Assigned task:
What are the lines of the listing below, word for word, from the first down to the one that contains "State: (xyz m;"?
Top of Given material
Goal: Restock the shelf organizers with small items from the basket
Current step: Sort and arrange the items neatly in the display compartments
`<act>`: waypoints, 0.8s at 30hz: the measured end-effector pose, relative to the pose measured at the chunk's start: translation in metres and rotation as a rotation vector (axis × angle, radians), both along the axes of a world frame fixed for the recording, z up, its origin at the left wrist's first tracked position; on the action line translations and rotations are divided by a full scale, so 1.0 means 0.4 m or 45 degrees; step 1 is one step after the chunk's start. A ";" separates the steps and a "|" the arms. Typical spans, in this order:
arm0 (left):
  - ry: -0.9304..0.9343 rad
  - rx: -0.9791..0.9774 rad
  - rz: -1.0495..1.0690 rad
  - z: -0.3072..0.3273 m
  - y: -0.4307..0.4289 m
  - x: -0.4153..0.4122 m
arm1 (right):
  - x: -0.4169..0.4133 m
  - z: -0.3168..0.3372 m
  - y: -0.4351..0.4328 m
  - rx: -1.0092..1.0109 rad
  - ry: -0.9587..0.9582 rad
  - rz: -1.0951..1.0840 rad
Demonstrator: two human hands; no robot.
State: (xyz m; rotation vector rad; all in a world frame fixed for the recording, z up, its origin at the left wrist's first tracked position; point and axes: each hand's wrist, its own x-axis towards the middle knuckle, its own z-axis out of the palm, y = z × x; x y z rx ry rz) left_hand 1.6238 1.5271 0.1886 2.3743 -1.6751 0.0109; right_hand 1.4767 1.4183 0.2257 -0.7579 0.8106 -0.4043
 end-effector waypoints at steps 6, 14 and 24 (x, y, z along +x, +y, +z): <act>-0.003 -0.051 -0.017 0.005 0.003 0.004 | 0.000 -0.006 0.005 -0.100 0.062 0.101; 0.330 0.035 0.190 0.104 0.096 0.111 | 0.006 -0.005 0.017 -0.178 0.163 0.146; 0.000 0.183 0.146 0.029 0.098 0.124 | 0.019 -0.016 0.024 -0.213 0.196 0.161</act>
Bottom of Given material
Answer below:
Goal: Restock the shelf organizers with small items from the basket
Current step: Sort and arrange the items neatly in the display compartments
`<act>`: waypoints, 0.8s at 30hz: the measured end-effector pose, relative to the pose measured at the chunk's start: translation in metres and rotation as a rotation vector (axis × angle, radians), both along the axes of a world frame fixed for the recording, z up, its origin at the left wrist's first tracked position; on the action line translations and rotations are divided by a full scale, so 1.0 means 0.4 m or 45 degrees; step 1 is one step after the chunk's start. A ";" separates the steps and a "|" the arms. Typical spans, in this order:
arm0 (left):
  - ry: -0.9304..0.9343 rad
  - rx: -0.9791..0.9774 rad
  - rz: -1.0495..1.0690 rad
  - z: -0.3072..0.3273 m
  - y: -0.4307..0.4289 m
  - x: -0.4153..0.4122 m
arm1 (right):
  - x: -0.4169..0.4133 m
  - z: -0.3168..0.3372 m
  - y: -0.4351..0.4328 m
  - rx: -1.0092..1.0109 rad
  - ry: -0.9587..0.9582 rad
  - rz: -1.0951..1.0840 rad
Demonstrator: two human hands; no robot.
State: (xyz m; rotation vector rad; all in a world frame fixed for the recording, z up, its origin at the left wrist's first tracked position; point and axes: each hand's wrist, its own x-axis towards the middle knuckle, its own z-axis out of the palm, y = z × x; x y z rx ry rz) left_hand 1.6238 1.5271 0.1886 2.3743 -1.6751 0.0109; right_hand 1.4767 1.4183 0.2257 -0.7579 0.8106 -0.4043

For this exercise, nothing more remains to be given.